Oskar Fotr

Personal information
- Full name: Oskar Fotr
- Date of birth: 9 January 1996 (age 30)
- Place of birth: Prague, Czech Republic
- Height: 1.77 m (5 ft 10 in)
- Position: Forward

Team information
- Current team: SK Sparta Kolín
- Number: 22

Youth career
- 0000–2014: Slavia Prague

Senior career*
- Years: Team / Apps / (Gls)
- 2014–2017: Slavia Prague B
- 2016–2017: → Varnsdorf (loan) / 23 / (1)
- 2017–2020: Sellier & Bellot Vlašim / 68 / (16)
- 2020–2021: Senica / 9 / (1)
- 2021–2022: SV Stripfing / 24 / (10)
- 2022–: SK Sparta Kolín / 11 / (5)

International career
- Czech Republic U16 / 9 / (5)
- 2012: Czech Republic U17 / 7 / (2)

= Oskar Fotr =

Czech footballer

Oskar Fotr (born 9 January 1996) is a Czech footballer who plays for SK Sparta Kolín.

==Club career==
===FK Senica===
Fotr made his Fortuna Liga debut for Senica against Ružomberok on 17 October 2020. Fotr came on to replace Tenton Yenne in the second half when Senica was one up. However, through two late goals by Štefan Gerec and José Carrillo (own goal), Senica lost the 1–2.

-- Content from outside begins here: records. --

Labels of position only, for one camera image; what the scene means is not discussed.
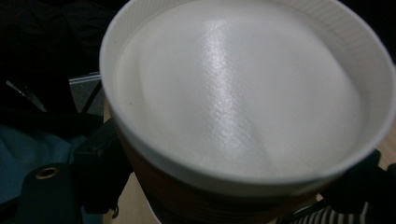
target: wooden surface
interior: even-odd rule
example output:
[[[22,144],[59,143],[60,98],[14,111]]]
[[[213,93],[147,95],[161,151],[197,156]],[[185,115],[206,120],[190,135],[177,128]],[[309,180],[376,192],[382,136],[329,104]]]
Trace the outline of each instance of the wooden surface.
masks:
[[[109,118],[108,106],[105,103],[105,119]],[[386,169],[389,164],[396,162],[396,125],[390,130],[389,135],[378,147],[382,152],[380,166]],[[157,224],[152,215],[143,190],[132,174],[126,184],[119,200],[120,214],[111,220],[110,214],[104,215],[105,224]]]

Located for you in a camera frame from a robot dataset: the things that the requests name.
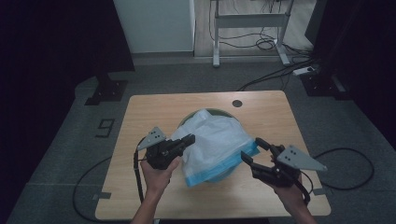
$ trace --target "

He scored his first goal for Senica during an away fixture against Pohronie on 24 October 2020. While Pohronie was leading through Dominik Špiriak, Fotr, who replaced Marko Totka at half-time, equalised in the 60th minute and Senica took the three points after a further strike by Tomáš Malec, leading to a 1–2 win.